Por Antuá V. Brisso
Ayer por la tarde corría un viento tan fuerte que a doña Berta y don Oscar casi se les derrumba su casita antigua del centro y de pasada casi se vuelan ellos, lo único firme era la prótesis dental de la señora. Pero todo bastaría con un chal de lana y una taza de té verde para cada uno. Cuando la tetera emitía el bullicioso ruido del agua ya lista, don Oscar fue a sacar las míticas tazas de siempre, para servir el té que reconfortaría las malas condiciones en la que se encontraban. Pero las tazas estaban rotas, las cucharas perdidas por la turbulencia del viento invernal que nunca paró de remover todo. Aún así, él sirvió el agua en las tazas agrietadas y se acomodó al lado de su esposa en la idea de sofá que tenían en el vetusto comedor, junto a una estufa a parafina de los años 60.

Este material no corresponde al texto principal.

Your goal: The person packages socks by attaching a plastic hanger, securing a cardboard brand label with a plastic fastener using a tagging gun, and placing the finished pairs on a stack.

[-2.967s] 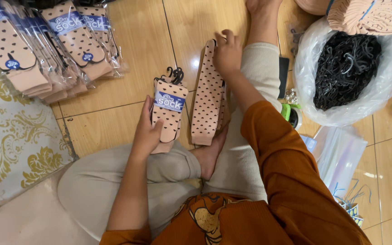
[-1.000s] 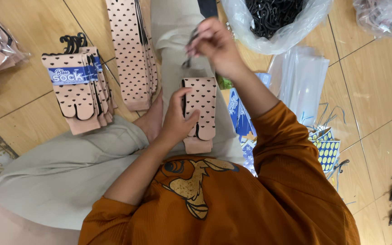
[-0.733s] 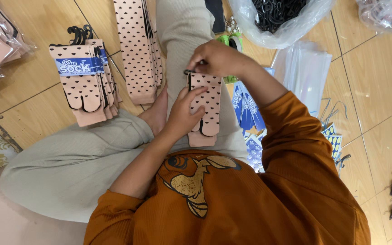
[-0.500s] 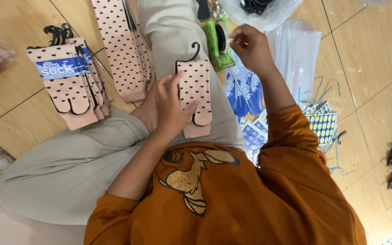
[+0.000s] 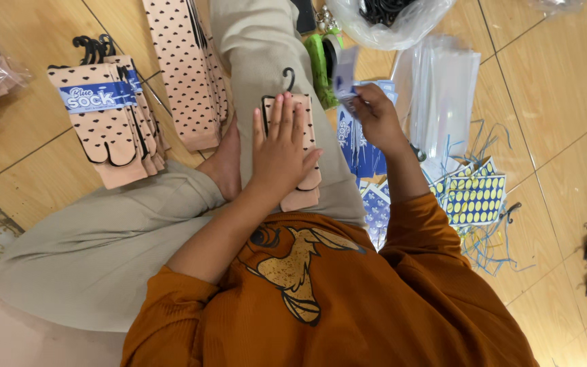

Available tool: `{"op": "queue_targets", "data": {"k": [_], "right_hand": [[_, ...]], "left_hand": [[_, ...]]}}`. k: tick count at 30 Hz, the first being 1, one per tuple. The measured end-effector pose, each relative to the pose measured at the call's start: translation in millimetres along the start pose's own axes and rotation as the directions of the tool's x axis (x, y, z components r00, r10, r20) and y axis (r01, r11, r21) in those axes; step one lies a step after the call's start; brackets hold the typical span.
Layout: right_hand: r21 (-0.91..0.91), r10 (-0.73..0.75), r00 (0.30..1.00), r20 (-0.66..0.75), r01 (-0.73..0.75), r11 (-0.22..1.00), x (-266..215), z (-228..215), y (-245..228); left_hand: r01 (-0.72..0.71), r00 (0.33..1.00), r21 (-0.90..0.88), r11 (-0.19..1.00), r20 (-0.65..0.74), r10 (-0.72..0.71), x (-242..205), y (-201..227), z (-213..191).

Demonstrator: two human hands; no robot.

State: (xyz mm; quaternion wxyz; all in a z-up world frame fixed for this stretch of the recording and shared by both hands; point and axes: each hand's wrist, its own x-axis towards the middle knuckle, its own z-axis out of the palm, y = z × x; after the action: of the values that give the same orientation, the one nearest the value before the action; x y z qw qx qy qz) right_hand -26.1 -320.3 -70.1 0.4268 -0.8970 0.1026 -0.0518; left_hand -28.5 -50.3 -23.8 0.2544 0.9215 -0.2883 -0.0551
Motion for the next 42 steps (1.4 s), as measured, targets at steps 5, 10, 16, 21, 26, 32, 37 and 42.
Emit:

Todo estaba perdido para ellos desde que Oscar se jubiló y sus hijos dejaron de verlos, pero tomados de la mano seguían sobreviviendo al decapito sistema chileno. Hubo un extenso silencio, tanto que el té se enfrió y la parafina se terminó. Doña Berta rompió el silencio manifestando que las tazas estaban rotas llenas de restos de cerámica, la casa fría y ellos viejos. Don Oscar se levantó en silencio, sin emitir siquiera un ruido y volvió segundos después con azúcar y una cuchara para compartir. Mira a la vieja y le dice —Mija, de algo tenemos que morir, será por el té verde con restos de cerámica desgarrándonos la garganta o por la vida que llevamos—.
Todos merecemos un Oscar, sincero, amable y atento.